Would that help the static analyzer at all?

Also, I'm pretty sure that when num_buckets > (1u << 31) (i.e. "way more buckets than we intend to encounter in practice"), we do have ideal_chain_maxlen == 0 (and perhaps undefined behavior on the shift). That's just a fact of math. Does the static analyzer have some way to avoid reporting on that kind of thing? or how do people generally work around that?

[tstruk]

@Quuxplusone WRT how do people generally work around that? - simply by adding an explicit check.
Something like the below would do the job:

diff --git a/src/uthash.h b/src/uthash.h
index f34c1f9..27c4ae0 100644
--- a/src/uthash.h
+++ b/src/uthash.h
@@ -937,7 +937,8 @@ do {
         _he_newbkt = &(_he_new_buckets[_he_bkt]);                                \
         if (++(_he_newbkt->count) > (tbl)->ideal_chain_maxlen) {                 \
           (tbl)->nonideal_items++;                                               \
-          _he_newbkt->expand_mult = _he_newbkt->count / (tbl)->ideal_chain_maxlen; \
+          if ((tbl)->ideal_chain_maxlen)                                         \
+               _he_newbkt->expand_mult = _he_newbkt->count / (tbl)->ideal_chain_maxlen; \
         }                                                                        \
         _he_thh->hh_prev = NULL;                                                 \
         _he_thh->hh_next = _he_newbkt->hh_head;                                  \

[diabonas]

The code is definitely not time-critical (it happens only during reallocation). However, uthash currently doesn't use any asserts, so adding one would mean adding #include <assert.h> and conceivably breaking some codebase where not-using-<assert.h> was considered a feature. (OTOH, <utlist.h> does use assert already. But the userbases of uthash and utlist don't seem to overlap much, from what I've seen.)

That makes sense.

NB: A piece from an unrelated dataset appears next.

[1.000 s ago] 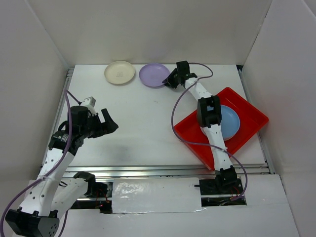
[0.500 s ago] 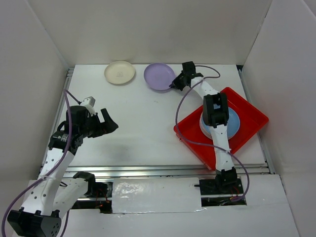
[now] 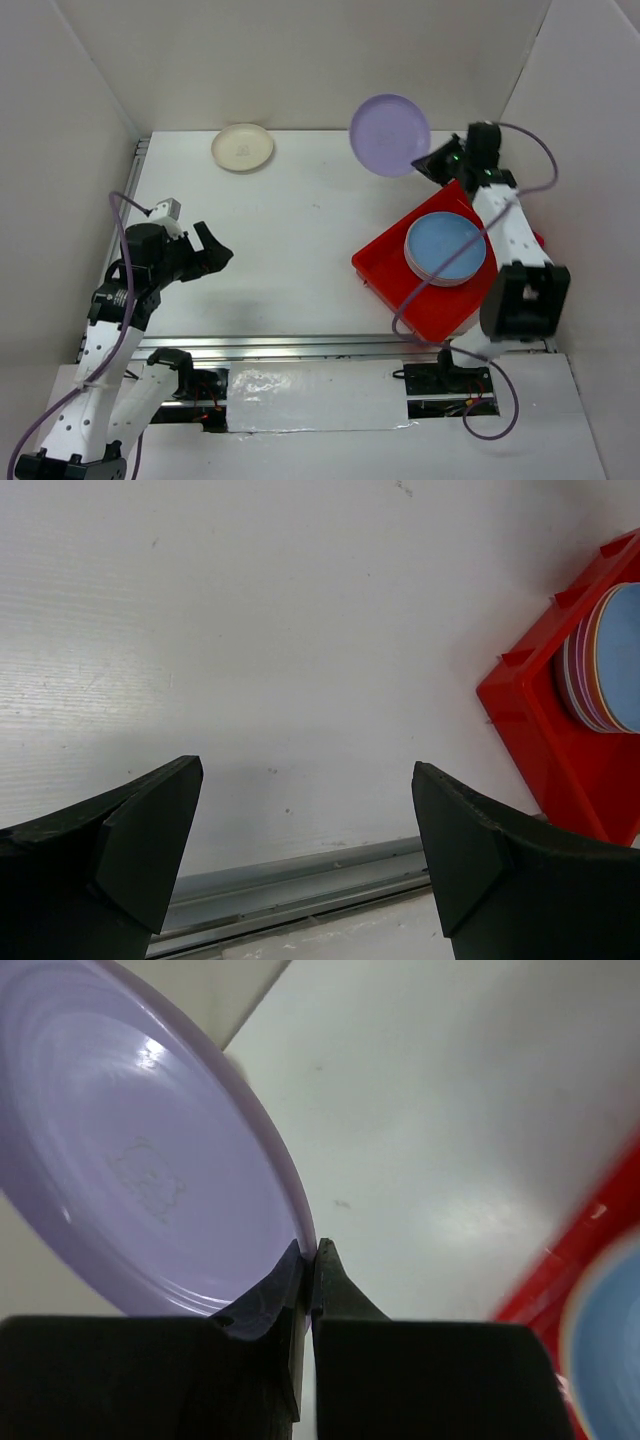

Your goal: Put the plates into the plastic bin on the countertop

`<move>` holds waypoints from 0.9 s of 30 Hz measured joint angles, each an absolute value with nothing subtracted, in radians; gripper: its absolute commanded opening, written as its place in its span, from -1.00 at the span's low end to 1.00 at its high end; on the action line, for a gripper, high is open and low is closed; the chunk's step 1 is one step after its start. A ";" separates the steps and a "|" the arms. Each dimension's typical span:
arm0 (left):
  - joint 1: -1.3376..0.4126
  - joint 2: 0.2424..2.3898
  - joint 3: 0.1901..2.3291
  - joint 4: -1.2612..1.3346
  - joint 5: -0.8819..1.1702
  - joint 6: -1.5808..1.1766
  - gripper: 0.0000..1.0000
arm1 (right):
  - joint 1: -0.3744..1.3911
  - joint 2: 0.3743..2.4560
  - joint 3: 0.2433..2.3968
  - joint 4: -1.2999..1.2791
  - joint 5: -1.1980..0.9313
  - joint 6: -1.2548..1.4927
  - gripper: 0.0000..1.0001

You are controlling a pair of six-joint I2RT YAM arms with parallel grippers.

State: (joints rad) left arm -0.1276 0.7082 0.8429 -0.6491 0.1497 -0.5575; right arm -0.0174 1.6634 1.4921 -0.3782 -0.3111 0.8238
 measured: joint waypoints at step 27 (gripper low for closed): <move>-0.266 0.702 0.841 -0.672 0.023 -0.607 0.99 | -0.597 0.858 0.699 -0.546 -0.349 0.703 0.51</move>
State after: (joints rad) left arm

Without using assertions, I think a simple if like @tstruk suggested seems to be the best solution.

     (tbl)->ideal_chain_maxlen =                                                  \
-       ((tbl)->num_items >> ((tbl)->log2_num_buckets+1U)) +                      \
-       ((((tbl)->num_items & (((tbl)->num_buckets*2U)-1U)) != 0U) ? 1U : 0U);    \
+        ((tbl)->num_items + 2*(tbl)->num_buckets - 1U)                           \
+            >> ((tbl)->log2_num_buckets + 1U)                                    \
     (tbl)->nonideal_items = 0;                                                   \

Would that help the static analyzer at all?

Unfortunately the analyser seems to be pretty dumb when trying to deduce whether ideal_chain_maxlen can be zero: even something as easy as

tbl->ideal_chain_maxlen = (tbl->num_items >> 1U) + (((tbl->num_items & 1U) != 0U) ? 1U : 0U);

is not recognised to be nonzero for every tbl->num_items>0. So I think it's going to be difficult to find an expression that Clang is going to be content with.

[Quuxplusone]

Actually, now that I look at this code...

        if (++(_he_newbkt->count) > (tbl)->ideal_chain_maxlen) {                 \
          (tbl)->nonideal_items++;                                               \
          _he_newbkt->expand_mult = _he_newbkt->count / (tbl)->ideal_chain_maxlen; \
        }

...surely we could just eliminate the division completely by doing something like this: master...Quuxplusone:assert
Would that satisfy Clang static analysis?

[diabonas]

@Quuxplusone Great, that does not produce any warnings with scan-build anymore!